Opening and closing files are expensive operations since they do not only involve the metadata server, but that metadata server also has to talk to the object storage servers for the file. However, subsequent reads and writes have again a normal cost compared to regular file systems, and much higher bandwidths are possible as files are served from multiple servers. Depending on the specifics of the file system, some other operations may also be rather expensive. E.g., on Lustre, doing an ls -l is an expensive operation as the size of the file is not stored on the metadata server. The metadata server needs to request all object storage servers used by the file what the size of the chunk stored on that object storage server is.
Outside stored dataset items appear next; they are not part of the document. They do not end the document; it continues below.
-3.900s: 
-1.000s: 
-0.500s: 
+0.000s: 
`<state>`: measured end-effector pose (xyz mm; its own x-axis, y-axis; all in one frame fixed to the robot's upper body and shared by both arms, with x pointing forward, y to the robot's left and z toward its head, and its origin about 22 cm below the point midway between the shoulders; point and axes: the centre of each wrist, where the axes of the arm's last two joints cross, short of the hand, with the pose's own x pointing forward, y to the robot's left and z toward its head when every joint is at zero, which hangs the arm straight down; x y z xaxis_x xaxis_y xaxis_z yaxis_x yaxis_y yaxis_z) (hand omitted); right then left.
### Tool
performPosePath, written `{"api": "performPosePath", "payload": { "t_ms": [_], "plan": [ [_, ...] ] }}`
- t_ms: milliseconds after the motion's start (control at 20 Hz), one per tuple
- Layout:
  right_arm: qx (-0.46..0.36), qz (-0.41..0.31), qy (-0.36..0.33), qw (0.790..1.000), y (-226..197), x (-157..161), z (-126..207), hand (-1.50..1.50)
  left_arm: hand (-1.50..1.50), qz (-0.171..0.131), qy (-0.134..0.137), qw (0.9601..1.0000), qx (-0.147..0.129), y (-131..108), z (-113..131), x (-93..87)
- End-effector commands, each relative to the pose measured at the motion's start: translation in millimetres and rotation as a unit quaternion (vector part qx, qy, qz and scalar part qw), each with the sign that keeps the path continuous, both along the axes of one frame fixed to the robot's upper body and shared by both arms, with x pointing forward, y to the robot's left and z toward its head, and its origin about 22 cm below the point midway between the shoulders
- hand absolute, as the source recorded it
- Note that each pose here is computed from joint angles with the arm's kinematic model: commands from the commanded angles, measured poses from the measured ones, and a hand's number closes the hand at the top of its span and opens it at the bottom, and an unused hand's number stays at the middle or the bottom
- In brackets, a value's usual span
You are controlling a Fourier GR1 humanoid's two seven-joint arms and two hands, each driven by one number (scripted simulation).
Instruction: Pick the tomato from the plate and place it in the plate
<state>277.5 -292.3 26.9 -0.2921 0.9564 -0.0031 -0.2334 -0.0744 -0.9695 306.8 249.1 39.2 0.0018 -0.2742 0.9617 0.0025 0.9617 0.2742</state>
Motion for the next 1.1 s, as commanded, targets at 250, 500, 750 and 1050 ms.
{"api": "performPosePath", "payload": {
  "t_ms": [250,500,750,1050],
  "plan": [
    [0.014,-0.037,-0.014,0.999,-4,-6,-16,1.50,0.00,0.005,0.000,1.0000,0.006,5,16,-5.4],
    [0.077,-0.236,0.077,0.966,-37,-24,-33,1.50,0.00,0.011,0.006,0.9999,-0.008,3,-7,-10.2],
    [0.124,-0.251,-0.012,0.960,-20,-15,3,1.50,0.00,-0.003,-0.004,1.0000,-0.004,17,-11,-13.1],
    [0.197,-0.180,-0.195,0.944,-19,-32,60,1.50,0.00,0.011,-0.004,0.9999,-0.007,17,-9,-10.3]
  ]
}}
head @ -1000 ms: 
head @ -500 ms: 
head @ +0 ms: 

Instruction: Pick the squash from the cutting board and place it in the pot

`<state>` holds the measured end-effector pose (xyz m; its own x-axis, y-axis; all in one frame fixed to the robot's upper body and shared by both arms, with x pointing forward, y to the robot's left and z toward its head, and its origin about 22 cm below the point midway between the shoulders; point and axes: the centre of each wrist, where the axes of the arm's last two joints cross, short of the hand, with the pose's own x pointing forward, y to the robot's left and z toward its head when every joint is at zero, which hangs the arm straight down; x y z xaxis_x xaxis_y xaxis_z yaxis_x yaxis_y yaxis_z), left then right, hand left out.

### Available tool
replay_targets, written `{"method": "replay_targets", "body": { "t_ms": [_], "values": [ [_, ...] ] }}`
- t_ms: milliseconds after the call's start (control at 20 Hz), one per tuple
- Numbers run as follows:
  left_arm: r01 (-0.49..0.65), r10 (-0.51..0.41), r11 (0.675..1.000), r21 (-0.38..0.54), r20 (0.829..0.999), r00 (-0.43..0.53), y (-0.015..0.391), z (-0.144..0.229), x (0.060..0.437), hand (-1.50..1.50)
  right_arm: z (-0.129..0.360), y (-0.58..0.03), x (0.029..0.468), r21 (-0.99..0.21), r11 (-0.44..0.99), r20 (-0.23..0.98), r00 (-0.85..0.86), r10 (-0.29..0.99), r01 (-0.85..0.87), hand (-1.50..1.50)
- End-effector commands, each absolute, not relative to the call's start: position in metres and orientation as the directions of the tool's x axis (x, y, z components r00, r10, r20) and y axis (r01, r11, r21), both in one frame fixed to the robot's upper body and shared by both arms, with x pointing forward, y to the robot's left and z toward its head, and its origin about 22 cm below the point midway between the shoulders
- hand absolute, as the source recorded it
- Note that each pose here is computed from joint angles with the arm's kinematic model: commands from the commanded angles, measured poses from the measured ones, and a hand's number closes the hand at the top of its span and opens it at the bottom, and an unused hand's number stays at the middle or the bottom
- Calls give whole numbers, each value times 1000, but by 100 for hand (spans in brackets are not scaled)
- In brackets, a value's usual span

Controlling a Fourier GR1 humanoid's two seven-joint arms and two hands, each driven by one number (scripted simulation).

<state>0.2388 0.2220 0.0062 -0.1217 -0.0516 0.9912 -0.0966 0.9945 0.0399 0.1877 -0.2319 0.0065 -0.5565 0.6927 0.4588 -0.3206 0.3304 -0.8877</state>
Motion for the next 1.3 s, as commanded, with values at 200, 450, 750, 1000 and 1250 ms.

Storage Targets and Storage Servers

The real picture is even a bit more complicated than above. Each object storage server can have multiple drive pools attached, called the Object Storage Targets (OST), and files are actually distributed across Object Storage Targets. Similarly, each metadata server can have multiple Metadata Targets (MDT).

More redundancy reasons, each OST can be attached to two OSS so that if one OSS fails, the other can take over.

A parallel file system can produce very high bandwidth for large read and write operations coming from optimised parallel software using the right libraries to optimise that data transport, and this at a very reasonable cost. However, it has trouble dealing with lots of small files, and metadata access, certainly to files in one directory, can be a bottleneck. Moreover, the amount of storage space for metadata is determined when the system is purchased or configured as it is on separate servers, so there is also a strict limit to the number of files such a system can store.

It is not uncommon nowadays for supercomputer centres to impose strict limits on what users can do on the shared file systems. Just as software needs to adapt to the processing model of a supercomputer, software also needs to adapt to the way large storage systems on supercomputers work. You cannot simply run hundreds of instances of that naive PC program that accesses thousands of files in a short time on your supercomputer, but you have to organise your data in a better way to scale to supercomputer storage.

The storage on the clusters at the University of Antwerp

At the CalcUA supercomputer service, we have different storage systems. The Linux home directory is kept small deliberately so that it can be served from a few SSD drives in a very high reliability setup to prevent data loss. The system is small, hence a broken drive should not break the bank, while there are clear advantages to using SSD drives for home directories. The home directories are on a regular Linux file system served to the compute nodes via NFS as that better fits the typical data access pattern to the home directory than a parallel file system.

The centrally installed applications are also installed on SSD drives. As program files are relatively small to very small and as packages like Python and R need thousands of very small files, it is served by a regular Linux file system exported to the compute nodes via NFS as this setup is better at dealing with small files than a parallel file system, certainly on a cluster the size of the one at the University of Antwerp.

Next there is a 50TB file system on regular hard drives in a RAID setup with two redundant drives for every 8 drives. It uses a regular Linux file system served through NFS. We made this choice to also have a somewhat larger file system that can deal better with small files than a parallel file system can. It is, e.g., a good file system for users who want to build their own Python or R installation.

The largest file system is a roughly 0.7 PB scratch file system. That uses 120 regular hard drives spread over 7 object servers for the storage of the data, and a number of SSDs for the metadata. The low latency of SSDs is very important to get good performance from the metadata servers, and again a broken SSD won't break the bank as there are only few. But for the object servers hard disks are used as they are an order of magnitude cheaper than SSDs.